**Your objective**
With both ends included, repeat exactly the lines of the entries below from the one containing "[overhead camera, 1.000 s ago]" down to the one containing "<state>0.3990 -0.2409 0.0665", and no others.

════

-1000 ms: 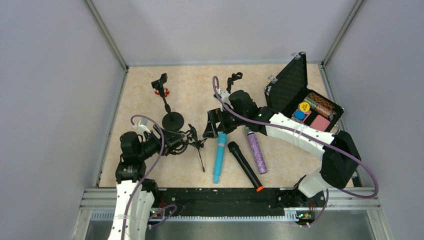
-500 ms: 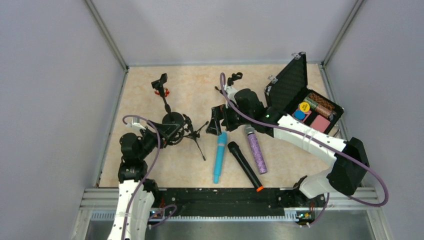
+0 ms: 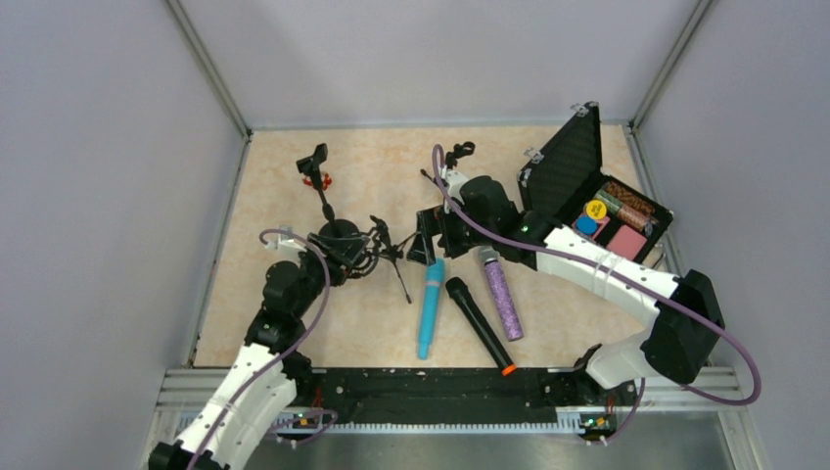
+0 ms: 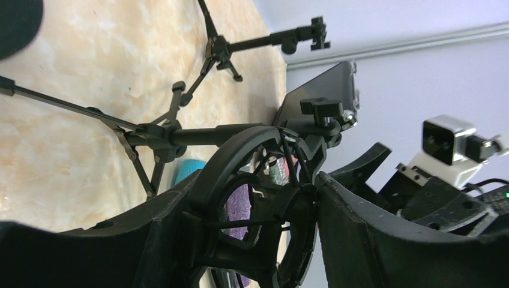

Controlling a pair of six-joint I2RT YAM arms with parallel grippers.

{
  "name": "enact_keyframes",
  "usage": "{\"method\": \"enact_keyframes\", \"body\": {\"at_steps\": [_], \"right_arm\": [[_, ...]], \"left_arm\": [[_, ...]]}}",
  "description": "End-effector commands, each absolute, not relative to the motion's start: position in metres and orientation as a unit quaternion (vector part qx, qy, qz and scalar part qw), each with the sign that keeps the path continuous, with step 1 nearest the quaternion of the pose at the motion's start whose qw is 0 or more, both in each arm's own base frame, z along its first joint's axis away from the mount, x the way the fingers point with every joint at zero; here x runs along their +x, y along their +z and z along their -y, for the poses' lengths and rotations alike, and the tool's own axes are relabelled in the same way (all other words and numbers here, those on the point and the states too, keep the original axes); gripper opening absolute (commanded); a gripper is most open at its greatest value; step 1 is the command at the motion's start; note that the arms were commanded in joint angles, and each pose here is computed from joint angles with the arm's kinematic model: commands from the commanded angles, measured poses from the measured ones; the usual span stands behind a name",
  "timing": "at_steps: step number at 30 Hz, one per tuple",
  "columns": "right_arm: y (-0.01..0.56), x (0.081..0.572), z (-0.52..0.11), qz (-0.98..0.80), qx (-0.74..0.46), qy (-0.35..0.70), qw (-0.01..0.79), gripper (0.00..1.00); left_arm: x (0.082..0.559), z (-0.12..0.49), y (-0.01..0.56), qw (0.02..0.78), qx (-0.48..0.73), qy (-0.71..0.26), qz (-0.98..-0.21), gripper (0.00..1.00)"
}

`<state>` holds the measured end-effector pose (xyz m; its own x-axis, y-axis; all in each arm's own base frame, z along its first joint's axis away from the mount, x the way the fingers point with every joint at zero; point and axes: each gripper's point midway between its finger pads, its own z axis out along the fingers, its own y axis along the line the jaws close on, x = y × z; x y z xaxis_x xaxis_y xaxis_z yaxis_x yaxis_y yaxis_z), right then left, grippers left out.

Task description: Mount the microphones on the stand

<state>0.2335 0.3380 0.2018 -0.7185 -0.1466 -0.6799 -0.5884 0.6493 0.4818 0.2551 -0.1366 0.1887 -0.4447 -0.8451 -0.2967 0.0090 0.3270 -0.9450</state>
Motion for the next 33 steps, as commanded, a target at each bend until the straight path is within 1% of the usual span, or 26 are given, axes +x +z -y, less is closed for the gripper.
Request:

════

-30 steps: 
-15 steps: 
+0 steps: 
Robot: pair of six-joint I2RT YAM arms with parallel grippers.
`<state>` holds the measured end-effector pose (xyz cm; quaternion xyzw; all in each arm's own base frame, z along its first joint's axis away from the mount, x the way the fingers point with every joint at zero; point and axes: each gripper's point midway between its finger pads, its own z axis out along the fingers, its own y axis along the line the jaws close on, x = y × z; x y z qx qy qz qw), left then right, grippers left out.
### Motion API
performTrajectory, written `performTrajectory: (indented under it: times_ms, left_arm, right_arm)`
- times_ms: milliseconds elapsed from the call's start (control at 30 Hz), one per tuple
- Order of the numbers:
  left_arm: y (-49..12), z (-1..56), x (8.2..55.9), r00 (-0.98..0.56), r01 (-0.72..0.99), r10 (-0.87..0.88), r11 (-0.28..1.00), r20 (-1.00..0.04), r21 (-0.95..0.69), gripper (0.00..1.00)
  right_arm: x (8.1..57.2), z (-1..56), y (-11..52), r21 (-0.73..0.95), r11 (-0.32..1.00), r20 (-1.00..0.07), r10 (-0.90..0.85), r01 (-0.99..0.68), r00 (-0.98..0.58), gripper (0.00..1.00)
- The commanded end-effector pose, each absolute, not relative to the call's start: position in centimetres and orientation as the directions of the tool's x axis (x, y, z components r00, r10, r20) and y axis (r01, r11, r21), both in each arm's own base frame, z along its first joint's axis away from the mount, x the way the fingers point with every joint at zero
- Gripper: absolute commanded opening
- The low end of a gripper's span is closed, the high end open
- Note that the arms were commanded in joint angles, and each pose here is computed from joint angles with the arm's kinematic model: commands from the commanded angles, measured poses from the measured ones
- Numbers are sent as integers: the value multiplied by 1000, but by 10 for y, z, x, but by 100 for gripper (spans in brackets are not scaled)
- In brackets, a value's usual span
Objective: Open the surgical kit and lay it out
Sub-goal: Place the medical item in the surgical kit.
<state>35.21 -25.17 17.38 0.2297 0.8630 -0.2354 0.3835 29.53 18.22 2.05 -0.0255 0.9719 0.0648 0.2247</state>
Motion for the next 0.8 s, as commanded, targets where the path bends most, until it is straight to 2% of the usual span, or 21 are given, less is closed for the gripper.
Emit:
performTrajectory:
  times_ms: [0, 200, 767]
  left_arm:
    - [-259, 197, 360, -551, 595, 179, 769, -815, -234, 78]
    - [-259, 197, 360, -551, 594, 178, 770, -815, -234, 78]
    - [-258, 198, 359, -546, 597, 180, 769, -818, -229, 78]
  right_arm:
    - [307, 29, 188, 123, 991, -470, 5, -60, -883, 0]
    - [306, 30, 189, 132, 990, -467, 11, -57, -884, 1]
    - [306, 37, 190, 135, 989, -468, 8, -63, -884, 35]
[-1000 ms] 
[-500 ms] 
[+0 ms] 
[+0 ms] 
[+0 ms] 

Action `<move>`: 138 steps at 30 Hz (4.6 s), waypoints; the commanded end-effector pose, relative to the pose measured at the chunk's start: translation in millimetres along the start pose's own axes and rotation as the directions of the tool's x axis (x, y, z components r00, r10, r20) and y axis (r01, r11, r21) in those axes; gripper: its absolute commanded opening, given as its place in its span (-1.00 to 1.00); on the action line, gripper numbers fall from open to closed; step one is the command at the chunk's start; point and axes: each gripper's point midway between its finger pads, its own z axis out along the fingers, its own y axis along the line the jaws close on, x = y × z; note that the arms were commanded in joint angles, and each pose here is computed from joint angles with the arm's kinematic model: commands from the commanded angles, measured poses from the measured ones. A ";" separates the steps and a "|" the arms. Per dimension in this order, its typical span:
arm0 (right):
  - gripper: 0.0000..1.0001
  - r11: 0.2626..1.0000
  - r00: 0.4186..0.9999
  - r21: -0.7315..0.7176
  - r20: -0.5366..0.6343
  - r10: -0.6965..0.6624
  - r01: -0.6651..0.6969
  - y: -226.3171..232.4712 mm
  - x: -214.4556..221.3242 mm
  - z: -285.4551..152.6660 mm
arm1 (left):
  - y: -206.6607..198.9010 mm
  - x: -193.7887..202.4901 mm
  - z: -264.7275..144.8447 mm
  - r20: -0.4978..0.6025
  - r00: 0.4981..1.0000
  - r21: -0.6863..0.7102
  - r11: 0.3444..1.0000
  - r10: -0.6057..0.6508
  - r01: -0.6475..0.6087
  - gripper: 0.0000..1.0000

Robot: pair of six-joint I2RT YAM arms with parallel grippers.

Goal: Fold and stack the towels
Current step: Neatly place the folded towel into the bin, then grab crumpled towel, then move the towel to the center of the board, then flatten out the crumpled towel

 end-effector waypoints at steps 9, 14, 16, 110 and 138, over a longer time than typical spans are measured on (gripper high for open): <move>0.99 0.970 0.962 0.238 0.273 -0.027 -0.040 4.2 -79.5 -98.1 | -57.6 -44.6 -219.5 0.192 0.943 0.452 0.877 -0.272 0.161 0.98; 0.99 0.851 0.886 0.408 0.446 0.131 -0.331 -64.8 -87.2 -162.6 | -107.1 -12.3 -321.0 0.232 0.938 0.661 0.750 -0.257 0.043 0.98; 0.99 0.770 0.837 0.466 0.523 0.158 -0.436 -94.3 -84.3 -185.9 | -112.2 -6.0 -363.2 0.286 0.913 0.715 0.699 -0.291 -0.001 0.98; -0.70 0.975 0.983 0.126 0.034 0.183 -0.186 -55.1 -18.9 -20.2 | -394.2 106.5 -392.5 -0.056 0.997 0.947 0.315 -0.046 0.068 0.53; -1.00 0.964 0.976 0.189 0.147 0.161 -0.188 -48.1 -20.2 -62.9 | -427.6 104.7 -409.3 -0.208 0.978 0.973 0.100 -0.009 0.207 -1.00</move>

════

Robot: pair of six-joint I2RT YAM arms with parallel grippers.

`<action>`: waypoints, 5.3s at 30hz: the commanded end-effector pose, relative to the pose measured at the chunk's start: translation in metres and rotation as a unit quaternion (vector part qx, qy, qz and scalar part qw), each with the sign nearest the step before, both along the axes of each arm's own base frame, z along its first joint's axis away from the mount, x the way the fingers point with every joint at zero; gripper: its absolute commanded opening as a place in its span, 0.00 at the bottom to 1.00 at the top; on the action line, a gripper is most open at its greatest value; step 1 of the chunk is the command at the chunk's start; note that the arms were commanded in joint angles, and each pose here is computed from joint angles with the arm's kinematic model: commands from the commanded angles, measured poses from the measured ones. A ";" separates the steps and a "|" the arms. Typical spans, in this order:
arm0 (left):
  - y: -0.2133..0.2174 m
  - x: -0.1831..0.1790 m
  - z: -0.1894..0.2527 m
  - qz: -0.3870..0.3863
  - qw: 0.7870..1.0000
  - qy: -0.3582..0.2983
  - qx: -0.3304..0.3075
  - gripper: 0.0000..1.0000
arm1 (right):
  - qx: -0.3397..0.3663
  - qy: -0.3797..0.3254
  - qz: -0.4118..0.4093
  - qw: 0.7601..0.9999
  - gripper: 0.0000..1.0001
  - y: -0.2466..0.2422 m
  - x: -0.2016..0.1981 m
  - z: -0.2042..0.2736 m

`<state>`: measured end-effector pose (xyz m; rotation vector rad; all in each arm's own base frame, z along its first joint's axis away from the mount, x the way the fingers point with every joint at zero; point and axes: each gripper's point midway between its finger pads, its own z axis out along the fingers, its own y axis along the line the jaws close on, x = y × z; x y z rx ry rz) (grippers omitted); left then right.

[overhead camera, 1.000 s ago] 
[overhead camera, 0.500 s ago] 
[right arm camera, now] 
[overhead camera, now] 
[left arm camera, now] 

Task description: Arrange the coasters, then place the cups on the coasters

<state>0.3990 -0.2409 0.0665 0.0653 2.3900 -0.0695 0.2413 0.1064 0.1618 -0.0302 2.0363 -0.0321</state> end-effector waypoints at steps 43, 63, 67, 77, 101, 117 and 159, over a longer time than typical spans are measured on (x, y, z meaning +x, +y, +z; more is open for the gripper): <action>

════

**Completed task**
[overhead camera, 1.000 s ago] 
[overhead camera, 0.500 s ago] 
[right arm camera, now] 
[overhead camera, now] 
[left arm camera, now] 

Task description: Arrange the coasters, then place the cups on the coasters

<state>0.3990 -0.2409 0.0665 0.0653 2.3900 -0.0695 0.2413 0.1064 0.1618 -0.0302 2.0363 -0.0321</state> end-effector waypoints at steps 43, 63, 67, 77, 101, 117 and 159, over a longer time than typical spans are measured on (x, y, z meaning +x, +y, +z; more is open for the gripper): <action>

The output requires no additions.